Titre surprenant mais vrai
Vous ne pensiez jamais lire ce titre de ma part, n’est-ce pas ? Avouez-le… Je ne suis pas un PQ killer d’office, je suis plus bleu que rouge d’accord et mes écrits le confirment depuis des lustres. Je dois admettre toutefois, avec soulagement, que le PQ s’améliore un peu et qu’il est peut-être loin de mes aspirations personnelles au niveau politique mais qu’il commence à revenir dans le bon sens, lui qui avait sombré dans le ridicule avec l’élection d’André Boisclair comme chef.
Le cauchemar Boisclair
J’avais titré dans Le Point à l’époque que ma plus grande peur était de voir André Boisclair devenir le premier Président d’un Québec souverain. Le peuple a eu aussi peur que moi, la preuve, le PQ est devenu un parti tiers, insignifiant, insipide et sans crédibilité avec à sa tête, une moumoune hypocrite et franchement incompétente, l’élection en était la confirmation.
L’arrivée de Pauline Marois
Voilà toutefois l’arrivée de Pauline Marois à la tête du parti québécois et depuis, les sondages remontent. Pas seulement les sondages, mon cœur aussi et mes craintes se dissipent peu à peu. Pauline Marois n’est peut-être pas à la tête d’un parti qui représente vraiment mes convictions personnelles, elle est quand même le chef de parti qui m’intéresse le plus. Elle représente une époque proche de celle de René Lévesque. Elle a fait ses classes avec René Lévesque et elle fait partie du réseau très restreint des personnes liées à René Lévesque. Elle ne peut avoir que du bon en elle.

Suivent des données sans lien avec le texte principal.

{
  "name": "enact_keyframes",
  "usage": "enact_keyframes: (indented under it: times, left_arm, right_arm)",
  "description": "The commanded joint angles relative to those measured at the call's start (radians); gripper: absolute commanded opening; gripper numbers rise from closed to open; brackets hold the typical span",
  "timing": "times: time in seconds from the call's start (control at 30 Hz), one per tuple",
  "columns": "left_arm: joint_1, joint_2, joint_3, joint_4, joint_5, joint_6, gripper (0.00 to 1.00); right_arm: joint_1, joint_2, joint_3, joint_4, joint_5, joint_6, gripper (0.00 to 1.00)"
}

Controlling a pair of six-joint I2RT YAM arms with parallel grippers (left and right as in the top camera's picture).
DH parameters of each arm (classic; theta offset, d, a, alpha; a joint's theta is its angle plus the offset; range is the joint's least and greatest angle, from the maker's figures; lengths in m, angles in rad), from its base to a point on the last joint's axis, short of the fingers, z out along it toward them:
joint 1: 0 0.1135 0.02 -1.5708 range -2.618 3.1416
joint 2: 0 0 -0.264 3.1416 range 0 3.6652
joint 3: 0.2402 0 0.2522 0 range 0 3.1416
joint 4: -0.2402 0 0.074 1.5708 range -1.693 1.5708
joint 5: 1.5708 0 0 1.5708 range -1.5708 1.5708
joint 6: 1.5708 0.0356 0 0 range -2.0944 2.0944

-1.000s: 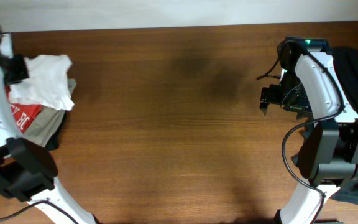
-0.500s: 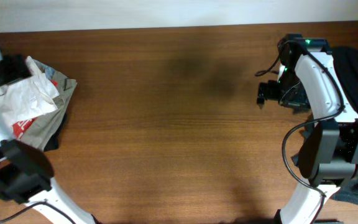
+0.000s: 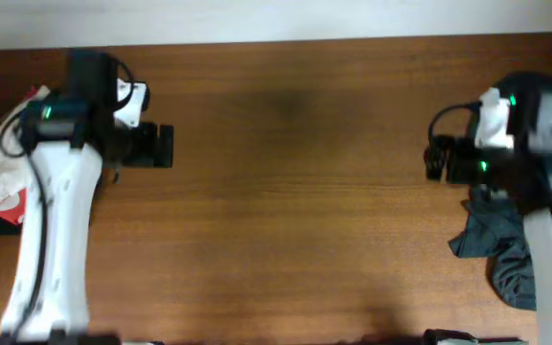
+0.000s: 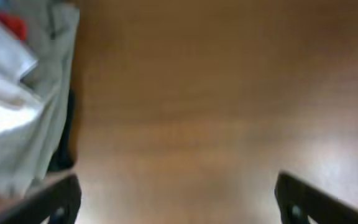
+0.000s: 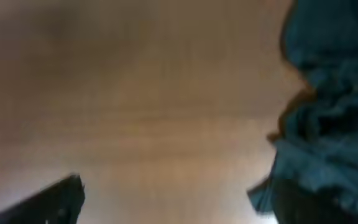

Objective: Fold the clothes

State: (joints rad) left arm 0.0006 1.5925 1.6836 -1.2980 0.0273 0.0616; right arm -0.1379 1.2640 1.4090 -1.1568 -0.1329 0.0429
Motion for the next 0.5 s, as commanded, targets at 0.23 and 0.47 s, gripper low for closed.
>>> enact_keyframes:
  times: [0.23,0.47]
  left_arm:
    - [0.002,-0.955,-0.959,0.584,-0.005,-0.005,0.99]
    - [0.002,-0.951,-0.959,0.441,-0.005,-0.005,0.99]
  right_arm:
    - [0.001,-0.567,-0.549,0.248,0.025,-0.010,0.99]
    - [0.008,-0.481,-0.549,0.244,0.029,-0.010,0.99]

La souveraineté mise en pause
Même si le parti québécois a laissé tomber la souveraineté, pour une courte durée je vous le prédis, elle incarne quand même les aspirations les plus profondes des Québécois francophones, la majorité autrement dit, et en cela, Pauline Marois a des chances de prendre le pouvoir ou, du moins, de prendre l’opposition officielle alors que Mario Dumont récolte le fruit de l’arrogance de ses députés et de son boudin en chef, Sébastien Proulx. J’y reviendrai.
Un avenir à espérer
Est-ce que Pauline Marois, à la tête d’un gouvernement péquiste majoritaire, pourrait redonner au Québec le goût de vivre et l’envie de ses aspirations ? OUI ! Elle ne pourrait faire autrement sinon elle risquerait la décapitation de la part de son aile pure et dure. De la part de son aile fidèle et sincère autrement dit.
Un duel politique prometteur
Pauline Marois est candidate à ces élections québécoises comme chef du parti québécois et son cheminement risque d’être intéressant face à un Jean Charest un peu mou et sans substance autre que l’économie et un Mario Dumont franchement pas à sa place au parlement, lui qui n’aime ni les gais, ni le social, ni la différence, il ne reste plus grand-chose pour lui.